## TASK TO CARRY OUT:
Please output the section of the listing below that opens with the line containing "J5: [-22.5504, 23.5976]" and closes with the line containing "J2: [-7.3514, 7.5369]", exactly and with nothing else.

⁂

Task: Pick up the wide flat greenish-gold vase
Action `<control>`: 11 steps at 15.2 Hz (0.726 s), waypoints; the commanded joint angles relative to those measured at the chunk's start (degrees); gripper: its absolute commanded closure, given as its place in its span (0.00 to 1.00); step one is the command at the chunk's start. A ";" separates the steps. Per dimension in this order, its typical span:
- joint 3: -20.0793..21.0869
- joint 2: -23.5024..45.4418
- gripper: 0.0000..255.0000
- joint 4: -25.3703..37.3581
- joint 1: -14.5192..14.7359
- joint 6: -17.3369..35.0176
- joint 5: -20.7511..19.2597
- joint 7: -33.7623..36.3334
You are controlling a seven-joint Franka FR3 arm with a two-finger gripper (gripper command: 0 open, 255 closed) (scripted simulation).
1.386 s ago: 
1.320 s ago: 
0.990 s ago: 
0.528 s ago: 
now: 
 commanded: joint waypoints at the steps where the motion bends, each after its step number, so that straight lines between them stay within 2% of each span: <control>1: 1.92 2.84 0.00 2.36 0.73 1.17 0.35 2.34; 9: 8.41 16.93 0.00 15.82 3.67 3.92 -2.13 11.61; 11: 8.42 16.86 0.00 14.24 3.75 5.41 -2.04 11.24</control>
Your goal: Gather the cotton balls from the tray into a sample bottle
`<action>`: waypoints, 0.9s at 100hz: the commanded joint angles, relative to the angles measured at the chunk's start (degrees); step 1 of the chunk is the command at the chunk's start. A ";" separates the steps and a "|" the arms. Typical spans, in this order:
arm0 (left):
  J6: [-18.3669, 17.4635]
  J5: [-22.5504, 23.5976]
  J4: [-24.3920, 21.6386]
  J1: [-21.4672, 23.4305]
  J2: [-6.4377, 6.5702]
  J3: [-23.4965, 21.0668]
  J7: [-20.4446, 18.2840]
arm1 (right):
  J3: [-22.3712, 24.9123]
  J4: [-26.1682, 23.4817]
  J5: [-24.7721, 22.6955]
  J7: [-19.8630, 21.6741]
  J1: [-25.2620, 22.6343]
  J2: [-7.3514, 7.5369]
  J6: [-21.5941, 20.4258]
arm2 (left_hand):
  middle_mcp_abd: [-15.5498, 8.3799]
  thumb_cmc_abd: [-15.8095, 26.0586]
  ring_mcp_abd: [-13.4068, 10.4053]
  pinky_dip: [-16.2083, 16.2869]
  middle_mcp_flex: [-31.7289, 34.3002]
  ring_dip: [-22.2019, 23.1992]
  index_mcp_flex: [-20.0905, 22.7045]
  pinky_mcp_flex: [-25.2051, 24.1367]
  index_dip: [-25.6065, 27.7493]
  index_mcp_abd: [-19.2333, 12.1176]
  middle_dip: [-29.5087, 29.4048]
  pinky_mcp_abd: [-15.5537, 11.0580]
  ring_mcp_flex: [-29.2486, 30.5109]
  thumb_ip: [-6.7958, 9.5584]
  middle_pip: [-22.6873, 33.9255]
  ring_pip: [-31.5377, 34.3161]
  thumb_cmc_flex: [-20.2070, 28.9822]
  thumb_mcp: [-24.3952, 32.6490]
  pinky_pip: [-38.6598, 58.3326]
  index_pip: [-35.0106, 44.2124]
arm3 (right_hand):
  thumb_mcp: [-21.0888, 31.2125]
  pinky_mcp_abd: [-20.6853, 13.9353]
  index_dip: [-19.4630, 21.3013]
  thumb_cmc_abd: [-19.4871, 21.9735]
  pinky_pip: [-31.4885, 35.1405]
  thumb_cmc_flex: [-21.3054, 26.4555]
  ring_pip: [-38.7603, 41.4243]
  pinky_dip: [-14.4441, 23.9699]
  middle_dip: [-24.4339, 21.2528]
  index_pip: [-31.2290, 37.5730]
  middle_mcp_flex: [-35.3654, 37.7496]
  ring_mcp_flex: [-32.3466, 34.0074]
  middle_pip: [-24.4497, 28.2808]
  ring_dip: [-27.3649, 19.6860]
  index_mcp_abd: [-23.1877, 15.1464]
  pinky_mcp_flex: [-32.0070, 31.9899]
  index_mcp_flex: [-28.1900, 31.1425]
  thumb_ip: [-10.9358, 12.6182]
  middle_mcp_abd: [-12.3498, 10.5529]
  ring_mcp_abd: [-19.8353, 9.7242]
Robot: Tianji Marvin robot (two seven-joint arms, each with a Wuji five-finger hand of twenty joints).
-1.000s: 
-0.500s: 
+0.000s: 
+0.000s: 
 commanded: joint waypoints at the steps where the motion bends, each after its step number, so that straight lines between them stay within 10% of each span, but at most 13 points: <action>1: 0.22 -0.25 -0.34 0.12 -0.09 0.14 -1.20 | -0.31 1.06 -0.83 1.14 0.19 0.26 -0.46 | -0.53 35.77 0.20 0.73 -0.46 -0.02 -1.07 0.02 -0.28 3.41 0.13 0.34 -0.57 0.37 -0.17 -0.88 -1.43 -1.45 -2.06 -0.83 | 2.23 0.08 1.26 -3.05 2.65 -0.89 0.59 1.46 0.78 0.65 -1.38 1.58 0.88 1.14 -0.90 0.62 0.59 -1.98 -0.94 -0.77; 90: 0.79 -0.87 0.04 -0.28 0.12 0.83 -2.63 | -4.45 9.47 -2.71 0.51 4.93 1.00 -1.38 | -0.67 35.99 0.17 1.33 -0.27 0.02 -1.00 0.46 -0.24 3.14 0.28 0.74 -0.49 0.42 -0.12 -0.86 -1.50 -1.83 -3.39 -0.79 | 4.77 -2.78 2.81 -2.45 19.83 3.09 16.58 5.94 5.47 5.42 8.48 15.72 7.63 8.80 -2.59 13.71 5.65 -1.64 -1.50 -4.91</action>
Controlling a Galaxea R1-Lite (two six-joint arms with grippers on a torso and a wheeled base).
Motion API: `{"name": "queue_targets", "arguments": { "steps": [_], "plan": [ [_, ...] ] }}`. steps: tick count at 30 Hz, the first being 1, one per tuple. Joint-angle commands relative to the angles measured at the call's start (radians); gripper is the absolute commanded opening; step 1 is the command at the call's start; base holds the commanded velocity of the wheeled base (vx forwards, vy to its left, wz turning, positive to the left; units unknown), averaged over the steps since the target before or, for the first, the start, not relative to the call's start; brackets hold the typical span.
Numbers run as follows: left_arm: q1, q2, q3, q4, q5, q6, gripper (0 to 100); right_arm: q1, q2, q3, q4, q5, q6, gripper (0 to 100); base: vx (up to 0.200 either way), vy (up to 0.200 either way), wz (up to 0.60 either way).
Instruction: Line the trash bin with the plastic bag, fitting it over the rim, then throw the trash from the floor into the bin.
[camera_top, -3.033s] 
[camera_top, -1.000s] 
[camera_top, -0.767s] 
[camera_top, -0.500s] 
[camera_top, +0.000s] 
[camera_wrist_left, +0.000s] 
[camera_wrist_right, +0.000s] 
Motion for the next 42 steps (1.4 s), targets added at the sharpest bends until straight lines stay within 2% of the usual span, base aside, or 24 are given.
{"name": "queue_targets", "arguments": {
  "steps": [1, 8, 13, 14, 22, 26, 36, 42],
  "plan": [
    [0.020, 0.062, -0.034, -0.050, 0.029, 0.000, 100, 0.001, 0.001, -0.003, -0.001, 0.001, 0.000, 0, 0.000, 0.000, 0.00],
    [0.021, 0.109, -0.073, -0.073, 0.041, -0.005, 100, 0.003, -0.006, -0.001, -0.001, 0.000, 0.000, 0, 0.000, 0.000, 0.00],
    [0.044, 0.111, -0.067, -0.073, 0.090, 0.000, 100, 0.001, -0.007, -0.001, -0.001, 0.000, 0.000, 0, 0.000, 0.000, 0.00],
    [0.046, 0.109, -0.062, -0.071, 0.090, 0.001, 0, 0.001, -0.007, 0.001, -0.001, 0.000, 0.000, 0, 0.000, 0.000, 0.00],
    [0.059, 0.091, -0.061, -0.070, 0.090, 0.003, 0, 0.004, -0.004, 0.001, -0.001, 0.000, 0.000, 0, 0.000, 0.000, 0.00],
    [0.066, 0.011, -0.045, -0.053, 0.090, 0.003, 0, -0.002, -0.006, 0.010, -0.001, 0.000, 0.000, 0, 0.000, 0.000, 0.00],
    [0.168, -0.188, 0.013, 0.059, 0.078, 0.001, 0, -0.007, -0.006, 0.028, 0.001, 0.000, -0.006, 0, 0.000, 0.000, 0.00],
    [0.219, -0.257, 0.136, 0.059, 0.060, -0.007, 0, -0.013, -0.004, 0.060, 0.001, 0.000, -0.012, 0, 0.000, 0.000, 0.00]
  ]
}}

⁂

## TASK OUTPUT:
  J5: [-22.5504, 23.5976]
  J4: [-24.3920, 21.6386]
  J1: [-21.4672, 23.4305]
  J2: [-6.4377, 6.5702]
  J3: [-23.4965, 21.0668]
  J7: [-20.4446, 18.2840]
arm1 (right):
  J3: [-22.3712, 24.9123]
  J4: [-26.1682, 23.4817]
  J5: [-24.7721, 22.6955]
  J7: [-19.8630, 21.6741]
  J1: [-25.2620, 22.6343]
  J2: [-7.3514, 7.5369]

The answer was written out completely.